Backrooms is a frustrating movie because for the first half, it’s genuinely a great one. After this, the movie shifts tones entirely and feels like it was directed by a totally different person.
On the surface, Backrooms does something that hardly any other horror movie has done before – brought the concept and unease of a liminal space to the big screen. The rooms, corridors, buildings and everything in between are done extremely well and that deserves praise. I was made to feel uneasy and uncomfortable, especially during the handheld camera sections. The perspective changes to one of immersion, being carried by the atmosphere of knowing something can be around one of the many corners at any time.

The movie starts with an initial camera footage scene inside the well-known yellow corridors, building up the premise of knowing an entity is stalking around. Later on, as Clark and his team are exploring further into the Backrooms, we are shown more of the weird and unsettling rooms and levels that are featured, varying from a pool to a Christmas tree room. These all look and feel fantastic and really offer an unsettling and uncanny feeling. Backrooms relies heavily on its atmosphere and tension, which it nails perfectly. At least in the first half of the movie.
SPOILERS AHEAD
The exact point where the movie falls off a cliff is the moment the screen goes black after the second camera footage, supposedly being where Clark “dies” to the entity. In my honest opinion, this feels like the perfect ending to a short movie and should have been done as such. However, what follows is a confusing mess of a story, revolving around Clark’s insanity inside the Backrooms. He’s set up a small house, keeps fake copies of humans and kidnaps his therapist. Clark was never made out to be the type of person who would even come close to being that psychotic.

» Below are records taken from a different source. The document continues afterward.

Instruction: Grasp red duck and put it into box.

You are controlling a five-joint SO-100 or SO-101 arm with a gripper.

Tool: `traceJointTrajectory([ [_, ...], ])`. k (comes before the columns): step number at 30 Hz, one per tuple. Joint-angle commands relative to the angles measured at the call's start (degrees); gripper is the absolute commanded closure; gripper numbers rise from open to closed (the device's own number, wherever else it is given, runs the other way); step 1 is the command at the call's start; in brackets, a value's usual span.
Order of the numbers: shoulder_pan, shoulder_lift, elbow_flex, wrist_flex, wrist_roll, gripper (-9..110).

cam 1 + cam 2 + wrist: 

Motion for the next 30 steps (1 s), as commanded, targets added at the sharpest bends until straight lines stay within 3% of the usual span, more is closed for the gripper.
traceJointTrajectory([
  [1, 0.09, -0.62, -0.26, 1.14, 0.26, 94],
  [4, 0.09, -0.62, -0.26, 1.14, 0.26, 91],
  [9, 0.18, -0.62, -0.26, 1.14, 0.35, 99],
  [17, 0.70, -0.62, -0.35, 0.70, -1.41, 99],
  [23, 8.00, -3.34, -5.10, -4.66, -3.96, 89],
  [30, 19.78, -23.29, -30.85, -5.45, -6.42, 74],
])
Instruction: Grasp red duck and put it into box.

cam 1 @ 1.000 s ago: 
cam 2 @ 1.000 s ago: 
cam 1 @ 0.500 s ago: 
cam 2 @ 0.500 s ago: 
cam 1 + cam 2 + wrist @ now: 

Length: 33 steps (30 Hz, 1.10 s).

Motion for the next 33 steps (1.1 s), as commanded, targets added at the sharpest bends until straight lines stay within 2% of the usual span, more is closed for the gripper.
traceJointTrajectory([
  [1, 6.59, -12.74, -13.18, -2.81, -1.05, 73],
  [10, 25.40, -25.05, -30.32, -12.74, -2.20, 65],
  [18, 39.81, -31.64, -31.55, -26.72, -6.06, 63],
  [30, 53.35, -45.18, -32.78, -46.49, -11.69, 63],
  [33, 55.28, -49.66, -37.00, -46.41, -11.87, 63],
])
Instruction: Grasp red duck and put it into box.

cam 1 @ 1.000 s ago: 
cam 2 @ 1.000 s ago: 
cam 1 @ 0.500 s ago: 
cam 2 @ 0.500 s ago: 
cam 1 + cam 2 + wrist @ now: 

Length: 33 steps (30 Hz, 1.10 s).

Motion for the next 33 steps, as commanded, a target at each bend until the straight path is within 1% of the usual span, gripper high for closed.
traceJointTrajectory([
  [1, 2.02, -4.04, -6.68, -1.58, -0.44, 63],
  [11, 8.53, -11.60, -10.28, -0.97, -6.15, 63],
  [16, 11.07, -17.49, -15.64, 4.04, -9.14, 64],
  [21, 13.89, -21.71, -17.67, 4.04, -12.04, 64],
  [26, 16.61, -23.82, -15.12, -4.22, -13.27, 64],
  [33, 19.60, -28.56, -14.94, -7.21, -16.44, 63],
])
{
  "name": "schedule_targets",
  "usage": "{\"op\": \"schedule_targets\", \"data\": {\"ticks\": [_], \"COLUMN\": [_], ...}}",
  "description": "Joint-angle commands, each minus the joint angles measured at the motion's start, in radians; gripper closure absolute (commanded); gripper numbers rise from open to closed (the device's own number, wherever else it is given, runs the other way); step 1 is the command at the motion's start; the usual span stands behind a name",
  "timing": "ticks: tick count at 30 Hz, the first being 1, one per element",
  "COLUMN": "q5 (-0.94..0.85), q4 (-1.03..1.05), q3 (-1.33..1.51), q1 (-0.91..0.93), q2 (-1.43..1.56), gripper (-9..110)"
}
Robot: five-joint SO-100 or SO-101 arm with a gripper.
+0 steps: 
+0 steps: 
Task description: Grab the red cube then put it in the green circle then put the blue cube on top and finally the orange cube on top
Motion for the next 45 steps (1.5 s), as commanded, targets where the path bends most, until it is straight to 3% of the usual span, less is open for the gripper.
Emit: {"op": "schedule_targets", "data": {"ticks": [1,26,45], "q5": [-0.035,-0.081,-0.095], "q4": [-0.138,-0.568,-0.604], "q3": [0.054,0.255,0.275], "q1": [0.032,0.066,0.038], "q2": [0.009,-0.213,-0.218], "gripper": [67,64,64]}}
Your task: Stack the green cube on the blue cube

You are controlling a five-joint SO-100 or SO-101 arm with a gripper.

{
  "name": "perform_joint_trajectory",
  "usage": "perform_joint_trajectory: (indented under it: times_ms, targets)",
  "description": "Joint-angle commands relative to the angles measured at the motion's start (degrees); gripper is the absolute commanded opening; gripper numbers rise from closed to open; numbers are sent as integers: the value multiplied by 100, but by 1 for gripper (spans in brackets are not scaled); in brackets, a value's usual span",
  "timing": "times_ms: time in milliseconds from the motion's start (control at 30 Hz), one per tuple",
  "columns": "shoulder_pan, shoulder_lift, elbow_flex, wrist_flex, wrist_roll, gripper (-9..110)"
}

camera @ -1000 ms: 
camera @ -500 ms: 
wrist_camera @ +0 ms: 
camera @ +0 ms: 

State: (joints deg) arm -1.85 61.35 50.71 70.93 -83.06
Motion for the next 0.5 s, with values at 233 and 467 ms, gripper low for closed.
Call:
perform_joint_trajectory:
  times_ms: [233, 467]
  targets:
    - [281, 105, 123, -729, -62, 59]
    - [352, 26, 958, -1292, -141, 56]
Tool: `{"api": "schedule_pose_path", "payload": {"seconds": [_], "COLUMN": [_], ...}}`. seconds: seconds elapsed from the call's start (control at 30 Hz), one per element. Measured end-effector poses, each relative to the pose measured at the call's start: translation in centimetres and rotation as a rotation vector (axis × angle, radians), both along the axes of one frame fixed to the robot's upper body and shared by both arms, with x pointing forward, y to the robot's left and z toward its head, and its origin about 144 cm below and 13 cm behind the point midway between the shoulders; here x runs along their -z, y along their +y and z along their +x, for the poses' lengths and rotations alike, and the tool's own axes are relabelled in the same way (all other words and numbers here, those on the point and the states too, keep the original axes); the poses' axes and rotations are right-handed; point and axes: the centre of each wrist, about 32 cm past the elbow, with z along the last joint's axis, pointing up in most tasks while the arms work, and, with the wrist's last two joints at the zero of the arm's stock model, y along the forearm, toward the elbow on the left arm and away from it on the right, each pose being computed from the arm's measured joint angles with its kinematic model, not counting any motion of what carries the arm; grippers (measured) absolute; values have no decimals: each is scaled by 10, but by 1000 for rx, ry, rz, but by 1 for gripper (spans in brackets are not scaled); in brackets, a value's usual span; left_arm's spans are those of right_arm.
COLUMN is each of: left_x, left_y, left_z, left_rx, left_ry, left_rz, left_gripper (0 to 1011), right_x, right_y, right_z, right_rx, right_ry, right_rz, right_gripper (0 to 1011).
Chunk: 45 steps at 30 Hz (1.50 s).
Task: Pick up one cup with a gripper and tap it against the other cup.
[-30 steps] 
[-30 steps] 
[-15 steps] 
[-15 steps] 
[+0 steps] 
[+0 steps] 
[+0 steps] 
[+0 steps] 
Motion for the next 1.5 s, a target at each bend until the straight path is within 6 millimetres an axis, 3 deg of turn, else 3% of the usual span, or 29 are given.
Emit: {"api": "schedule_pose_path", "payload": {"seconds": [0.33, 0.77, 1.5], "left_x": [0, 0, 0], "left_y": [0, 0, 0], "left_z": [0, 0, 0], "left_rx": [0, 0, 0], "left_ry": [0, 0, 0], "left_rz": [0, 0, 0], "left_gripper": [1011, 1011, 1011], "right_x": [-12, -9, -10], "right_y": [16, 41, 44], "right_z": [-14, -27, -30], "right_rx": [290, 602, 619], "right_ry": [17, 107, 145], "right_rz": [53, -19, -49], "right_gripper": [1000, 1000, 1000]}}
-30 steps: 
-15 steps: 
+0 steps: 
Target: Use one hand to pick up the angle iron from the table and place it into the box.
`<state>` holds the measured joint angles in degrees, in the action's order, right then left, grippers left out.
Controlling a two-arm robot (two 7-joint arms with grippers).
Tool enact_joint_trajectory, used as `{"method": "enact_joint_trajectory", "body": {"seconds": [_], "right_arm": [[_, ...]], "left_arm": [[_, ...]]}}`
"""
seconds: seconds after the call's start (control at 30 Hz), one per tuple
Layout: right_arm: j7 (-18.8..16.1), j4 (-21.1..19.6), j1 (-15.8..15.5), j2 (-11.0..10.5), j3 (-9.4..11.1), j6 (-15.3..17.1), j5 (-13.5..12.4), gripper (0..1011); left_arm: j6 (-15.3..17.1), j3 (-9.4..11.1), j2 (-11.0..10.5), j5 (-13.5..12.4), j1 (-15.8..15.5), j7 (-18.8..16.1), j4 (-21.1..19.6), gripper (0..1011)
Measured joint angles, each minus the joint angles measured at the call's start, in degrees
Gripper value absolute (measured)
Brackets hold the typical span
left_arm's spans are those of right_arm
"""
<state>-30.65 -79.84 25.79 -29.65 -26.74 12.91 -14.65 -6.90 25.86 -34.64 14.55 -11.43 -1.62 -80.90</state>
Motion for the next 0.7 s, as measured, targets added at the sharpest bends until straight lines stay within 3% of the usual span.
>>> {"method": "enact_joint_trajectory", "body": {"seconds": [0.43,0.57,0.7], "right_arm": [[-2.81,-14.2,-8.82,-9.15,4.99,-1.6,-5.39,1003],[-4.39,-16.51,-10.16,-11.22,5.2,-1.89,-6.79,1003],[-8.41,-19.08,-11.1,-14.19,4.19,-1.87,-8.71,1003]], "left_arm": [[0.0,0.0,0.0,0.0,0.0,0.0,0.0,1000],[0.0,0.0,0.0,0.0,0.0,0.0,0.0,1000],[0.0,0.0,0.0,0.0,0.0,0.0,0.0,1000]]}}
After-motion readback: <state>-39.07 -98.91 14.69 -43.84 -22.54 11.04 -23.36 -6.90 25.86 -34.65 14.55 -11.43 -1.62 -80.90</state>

His death felt rushed, the story/plot kept freefalling and whilst the entity looked cool and had an interesting lore behind said look, the chase scenes were lame. Mary was also not given anywhere near enough story or screen time for us to even really care that she’s being chased by pirate Clark. The tension and atmosphere that the movie built up from the entire first half was destroyed in the second, offering nothing more than a basic “horror” movie that did not stand out from anything else we’ve seen previously.
Backrooms had all the workings and ability to be great, but it’s squandered entirely with its incredibly weak second half. With the first act being perfect in tension and atmosphere, I just wish they had continued to see this side of the movie through until the end credits.